Di tengah-tengah kabar ketertarikan sejumlah raksasa Eropa terhadap dirinya, pemain muda AS Monaco, Kylian Mbappe, belum lama ini mengungkap fakta bahwa dirinya adalah salah seorang pengagum berat pelatih Real Madrid, Zinedine Zidane. Bahkan , legenda Los Blancos tersebut dianggapnya sebagai sosok idola nomor satu di hati.

Kita Tahu persis, bagaimana sosok berusia 20 tahun ini menyita perhatian publik pada kampanye musim 2016/17 bersama dengan klub Ligue 1, AS Monaco. Mbappe yang memang merupakan salah satu hasil jebolan akademi klub kerajaan tersebut berkontribusi besar atas sukses The Red and Whites dalam memenangkan titel Ligue 1 Prancis musim ini. Dia juga membantu skuat arahan Leonardo Jardim untuk melangkah sampai ke semifinal Liga Champions Eropa.
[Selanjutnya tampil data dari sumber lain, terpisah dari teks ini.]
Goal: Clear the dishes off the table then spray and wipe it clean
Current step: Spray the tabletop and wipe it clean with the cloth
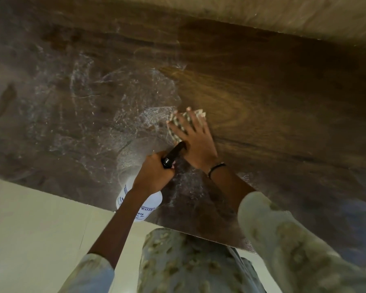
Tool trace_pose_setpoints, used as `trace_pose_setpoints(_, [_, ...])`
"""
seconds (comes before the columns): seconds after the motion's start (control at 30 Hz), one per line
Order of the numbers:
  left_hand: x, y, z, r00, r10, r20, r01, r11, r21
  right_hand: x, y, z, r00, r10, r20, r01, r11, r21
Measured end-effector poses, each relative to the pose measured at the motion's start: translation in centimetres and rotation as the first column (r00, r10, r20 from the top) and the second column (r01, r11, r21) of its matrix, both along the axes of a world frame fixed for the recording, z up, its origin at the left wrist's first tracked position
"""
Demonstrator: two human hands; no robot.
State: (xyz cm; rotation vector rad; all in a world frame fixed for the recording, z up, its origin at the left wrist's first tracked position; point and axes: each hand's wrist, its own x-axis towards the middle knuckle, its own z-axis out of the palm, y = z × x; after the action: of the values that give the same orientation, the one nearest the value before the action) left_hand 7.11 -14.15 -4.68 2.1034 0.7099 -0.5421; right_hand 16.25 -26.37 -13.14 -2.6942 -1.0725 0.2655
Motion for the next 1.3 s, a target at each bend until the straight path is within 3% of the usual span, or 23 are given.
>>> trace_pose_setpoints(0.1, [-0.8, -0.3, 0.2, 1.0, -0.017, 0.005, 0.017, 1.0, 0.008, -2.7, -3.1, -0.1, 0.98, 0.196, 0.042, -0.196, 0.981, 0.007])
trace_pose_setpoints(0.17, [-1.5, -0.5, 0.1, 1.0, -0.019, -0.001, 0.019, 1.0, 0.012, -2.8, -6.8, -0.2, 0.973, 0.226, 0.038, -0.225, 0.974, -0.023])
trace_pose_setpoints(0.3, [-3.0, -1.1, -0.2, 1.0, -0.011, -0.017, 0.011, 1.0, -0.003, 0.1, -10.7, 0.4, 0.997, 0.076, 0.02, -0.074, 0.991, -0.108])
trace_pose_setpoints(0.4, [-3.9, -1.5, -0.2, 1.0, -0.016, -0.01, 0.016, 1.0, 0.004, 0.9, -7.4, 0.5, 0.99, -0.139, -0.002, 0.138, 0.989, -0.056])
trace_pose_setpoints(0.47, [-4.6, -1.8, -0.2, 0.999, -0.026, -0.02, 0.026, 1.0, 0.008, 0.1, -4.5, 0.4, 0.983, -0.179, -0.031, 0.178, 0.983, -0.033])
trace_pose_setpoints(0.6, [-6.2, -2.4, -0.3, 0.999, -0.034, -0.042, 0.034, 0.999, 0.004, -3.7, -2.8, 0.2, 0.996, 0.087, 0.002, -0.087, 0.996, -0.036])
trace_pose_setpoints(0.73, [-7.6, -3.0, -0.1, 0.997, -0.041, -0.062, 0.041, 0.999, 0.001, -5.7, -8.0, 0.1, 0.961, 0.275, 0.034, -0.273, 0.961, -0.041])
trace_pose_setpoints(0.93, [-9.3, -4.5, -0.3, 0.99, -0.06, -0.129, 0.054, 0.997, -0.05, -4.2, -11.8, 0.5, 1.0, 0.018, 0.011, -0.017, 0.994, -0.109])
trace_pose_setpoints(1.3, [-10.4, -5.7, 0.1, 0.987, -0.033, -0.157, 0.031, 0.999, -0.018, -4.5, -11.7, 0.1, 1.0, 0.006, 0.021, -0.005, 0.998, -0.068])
Tak Ayal, klub-klub besar Eropa, bahkan sekelas Real Madrid, dipercaya meminati Mbappe dan bertekad menebusnya pada periode transfer musim panas tahun ini. Jika benar demikian, bisa dikatakan, pernyataan Mbappe berikut adalah sebuah pertanda positif dan isyarat bagus bagi tim arahan Zinedine Zidane.

“Sosok yang membuat saya jatuh cinta pada sepakbola adalah Zidane. Saya punya idola lain tetapi Zidane yang pertama,” kata Mbappe di Eurosport.

Musim ini Mbappe melejit bersama Monaco dengan mencatat 24 gol plus sembilan assist dari 41 penampilan bersama sang juara Ligue 1 baru. Cara bermainnya di atas lapangan mengingatkan publik akan sosok legenda Arsenal dan Prancis, Thierry Henry. Tapi, Mbappe sendiri merasa bahwa setiap orang punya cara masing-masing, dan tidak layak jika legenda seperti Henry dibandingkan dengan dirinya.

“Saya tersanjung dibandingkan dengan Henry tetapi setiap orang punya jalan cerita sendiri-sendiri. Henry sudah mencetak karier yang gemilang, dan tidak fair membandingkannya dengan pemain berusia 18 yang belum melakukan apapun.” lanjutnya.